Alrededor de la plaza de Bolívar hay calles estrechas y
empinadas con sólidas mansiones de la época colonial con techos de teja ocres,
ventanas enrejadas, portales tallados y anchos soportales. Vimos también
algunos edificios de diseño moderno y entramos en una iglesia en la que había
un maravilloso altar antiguo en madera de nogal. Los barrios bajos son como
madrigueras de callejuelas llenas de barro y cuchitriles miserables en un
estado medio ruinoso. Muchos de ellos no creo que tarden en desaparecer porque
Bogotá está siendo reconstruida a un ritmo frenético para la preparación de la
Conferencia Panamericana, que se producirá a principios del próximo año. En
todas las ventanas se ven andamios y obreros. Vimos cómo demolían a mano toda
una calle de chozas de barro y cómo las mujeres arrancaban aquella asquerosa
techumbre de paja y se la llevaban en cestas. Van a construir una amplia
avenida desde este lugar hasta el parque pero nadie sabe adónde van a trasladar
a los antiguos ocupantes.
Bogotá es ciudad de conversaciones. Cuando uno camina por la
calle está bordeando continuamente a las parejas y pequeños grupos que se
concentran en charlas animadas. Los hay que llegan a pararse a charlar en mitad
de la calle deteniendo el tráfico. Supongo que discuten sobre todo de política.
Los cafés están también repletos y todo el mundo lleva un periódico en la mano
para citarlo o sencillamente para blandirlo en el aire.

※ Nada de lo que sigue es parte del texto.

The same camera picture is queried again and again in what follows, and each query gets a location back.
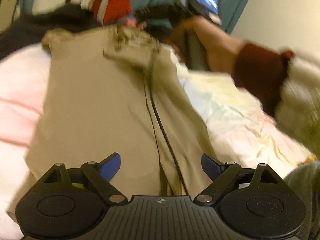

No he visto tantas librerías en ningún otro lugar. Aparte de
docenas de autores latinoamericanos de los que jamás he oído hablar, tienen
también una gran variedad de traducciones, desde Platón hasta Louis Bromfield.
Bogotá es famosa por la cultura. Se suele mencionar como anécdota, creo que
viene de John Gunther, que hasta los limpiabotas han leído a Proust.
[…]
A pesar de toda la generosidad de Arturo no hemos logrado
establecer mucho contacto con la ciudad de Bogotá. No sentimos nostálgicos de
nuestro hogar y nos aburrimos. El tiempo no ayuda mucho. Se ha puesto a llover
demasiado y yo estoy tiritando frente a la mesa de nuestro enorme cuarto
tratando de recordar y ordenar mis notas sobre el río Magdalena para un
artículo. Caskey suele tener más recursos que yo en este tipo de situaciones.
En este preciso instante se corta, con gran concentración, las uñas de los
pies. De pronto levanta la mirada y dice entre soñoliento y ausente: “¡Bogotá
es… espléndida!”. Y los dos
estallamos en una carcajada.
Lo fusilamos de Christopher Isherwood, El cóndor y las vacas. Diario de un viaje por Sudamérica, México
DF, Sexto Piso, 2012, pp. 65-67. Traducción de Andrés Barba.
Comentarios
Gracias
Mónica
Carlos O.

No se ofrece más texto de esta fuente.